Overview

I have been thinking about automated learning in robotics for a while. However, dealing with this on real robots is a pain in the ass. Given the hype around language models, I thought I’d sketch out how I think some of my ideas could be tested for cheap on existing language models before I finish flushing them out on robots.

Problem

There is no way to increase the capabilities of language models automatically right now. This is evident in the ever increasing need for larger and larger datasets to fit more and more capabilities. Learning problem solving would reduce the amount of data needed by allowing agents to autonomously figure things out rather than having to be shown how to do tasks explicitly.

Solution

I propose the use of a stupid model, a smart model, and a learning model. The stupid model can’t solve some of the problem that the smart model can solve. The learning model is based on the stupid model but is trained through learning the distribution of smart model samples conditioned on stupid model samples. This would in effect implicitly learn an optimizer in the learning model where it’s able to extend it’s knowledge slowly. If you present the learning model with a problem that the smart model can’t do, then the learning model should be able to take the smart models output, and generate the correct solution from it. Note, I never try to find related work before I try things. I find that unless it’s already well known solutions to problems, there’s value in me pursuing it from scratch.
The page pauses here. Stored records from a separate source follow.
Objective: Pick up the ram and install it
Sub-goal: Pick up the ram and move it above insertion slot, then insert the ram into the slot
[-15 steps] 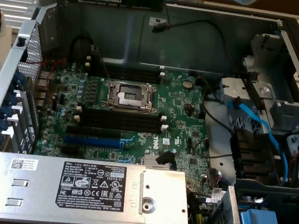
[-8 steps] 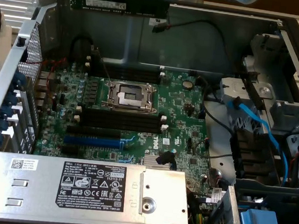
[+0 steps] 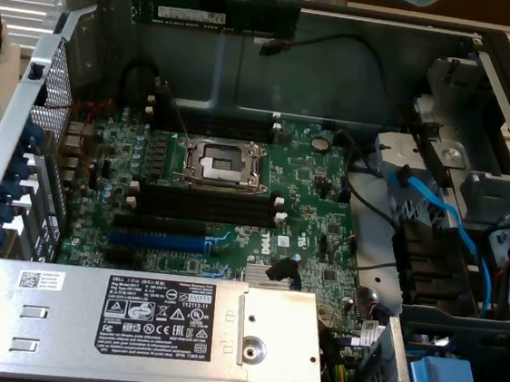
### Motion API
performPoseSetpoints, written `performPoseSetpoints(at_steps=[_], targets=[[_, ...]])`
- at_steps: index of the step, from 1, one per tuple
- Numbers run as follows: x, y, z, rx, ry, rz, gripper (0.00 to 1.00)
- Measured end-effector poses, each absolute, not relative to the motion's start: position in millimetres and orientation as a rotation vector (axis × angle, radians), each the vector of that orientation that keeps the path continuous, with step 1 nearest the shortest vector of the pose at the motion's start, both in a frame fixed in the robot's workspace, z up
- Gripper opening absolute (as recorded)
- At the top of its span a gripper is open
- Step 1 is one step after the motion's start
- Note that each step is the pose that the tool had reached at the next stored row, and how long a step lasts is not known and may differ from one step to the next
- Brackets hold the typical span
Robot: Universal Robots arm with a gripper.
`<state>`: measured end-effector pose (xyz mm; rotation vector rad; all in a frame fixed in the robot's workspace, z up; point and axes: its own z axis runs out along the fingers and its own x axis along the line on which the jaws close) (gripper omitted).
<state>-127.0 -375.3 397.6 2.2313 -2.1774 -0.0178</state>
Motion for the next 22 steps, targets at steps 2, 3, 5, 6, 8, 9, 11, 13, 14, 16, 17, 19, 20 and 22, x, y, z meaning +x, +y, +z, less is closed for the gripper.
performPoseSetpoints(at_steps=[2,3,5,6,8,9,11,13,14,16,17,19,20,22], targets=[[-127,-375,396,2.229,-2.18,-0.017,0.12],[-127,-376,395,2.229,-2.182,-0.015,0.12],[-127,-376,392,2.228,-2.187,-0.011,0.12],[-127,-376,391,2.228,-2.19,-0.009,0.12],[-127,-377,388,2.227,-2.196,-0.007,0.12],[-127,-377,387,2.227,-2.199,-0.007,0.12],[-127,-378,386,2.229,-2.207,-0.011,0.12],[-127,-379,384,2.232,-2.216,-0.019,0.12],[-127,-380,383,2.233,-2.22,-0.024,0.12],[-127,-380,383,2.233,-2.22,-0.024,0.12],[-127,-380,383,2.233,-2.22,-0.024,0.12],[-127,-380,383,2.233,-2.22,-0.024,0.12],[-127,-380,383,2.233,-2.22,-0.024,0.12],[-127,-380,383,2.233,-2.22,-0.024,0.12]])
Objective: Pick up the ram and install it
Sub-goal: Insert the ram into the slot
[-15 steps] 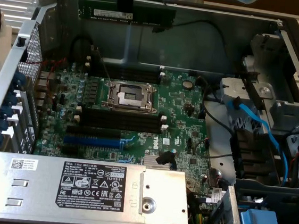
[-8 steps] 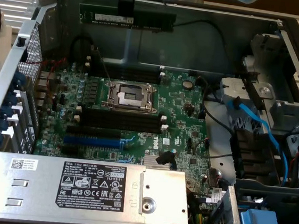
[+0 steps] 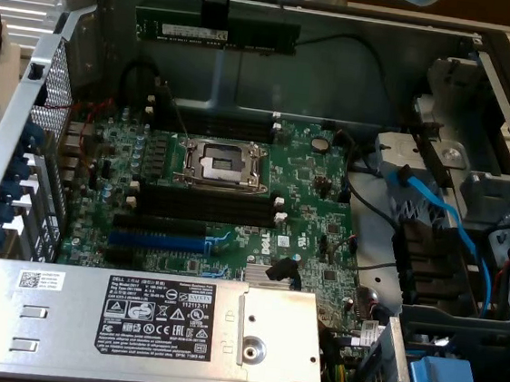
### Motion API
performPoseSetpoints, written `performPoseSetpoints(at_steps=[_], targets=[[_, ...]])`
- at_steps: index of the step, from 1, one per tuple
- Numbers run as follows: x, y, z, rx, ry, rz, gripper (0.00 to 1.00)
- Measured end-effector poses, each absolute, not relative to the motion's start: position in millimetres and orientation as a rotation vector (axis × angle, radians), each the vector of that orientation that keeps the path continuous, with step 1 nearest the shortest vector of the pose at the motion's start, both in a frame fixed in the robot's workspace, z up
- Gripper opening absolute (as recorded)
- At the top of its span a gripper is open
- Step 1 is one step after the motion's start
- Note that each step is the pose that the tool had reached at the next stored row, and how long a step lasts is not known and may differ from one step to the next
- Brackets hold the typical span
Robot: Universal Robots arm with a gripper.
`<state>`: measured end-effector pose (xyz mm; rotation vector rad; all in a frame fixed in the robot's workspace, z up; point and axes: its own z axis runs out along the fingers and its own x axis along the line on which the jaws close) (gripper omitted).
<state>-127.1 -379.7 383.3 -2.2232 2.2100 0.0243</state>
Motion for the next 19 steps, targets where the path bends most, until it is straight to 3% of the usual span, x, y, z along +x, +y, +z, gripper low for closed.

In some sense, I’m trying to do the same thing to myself that I’m doing on the models. If I learn how to generate the edges of our collective knowledge from the mean of our collective knowledge, then maybe I can peer out beyond the edge as well.

Experimental Method

My requirement here is if I start with a model that can solve problems of a specific difficulty but not those of a higher complexity, then by the end of the algorithm, I’d like a model that can solve problems it once wasn’t able to. I need a smart model so I’ll pick some version of llama. I’ll group samples from somet dataset into samples that we were able to solve and samples we weren’t able to solve with the smart version of llama ranking them based on log likelihood of them being generated. Note, smart here is relative I’ll pick a small version of llama so it’s relatively stupid but still able to do something. I’ll put aside the samples we weren’t able to solve. Now, I need to come up with a stupid model. I can do this by corrupting the smart model. I take problems we are able to solve and use high temperature llama samples which don’t solve the problem along with samples that do solve the problem. Then I train llama on both these samples to corrupt it without completely destroying it’s performance. Now I have a smart model and a stupid model. I then apply the procedure listed in the solution. First generate stupid samples, then smart samples. Finally, retrain the stupid model to generate correct solutions when given the problem + incorrect samples. Finally, test this model’s performance on problems it wasn’t previously able to do. If it’s able to do the problems, that’s a success, otherwise back to the drawing board!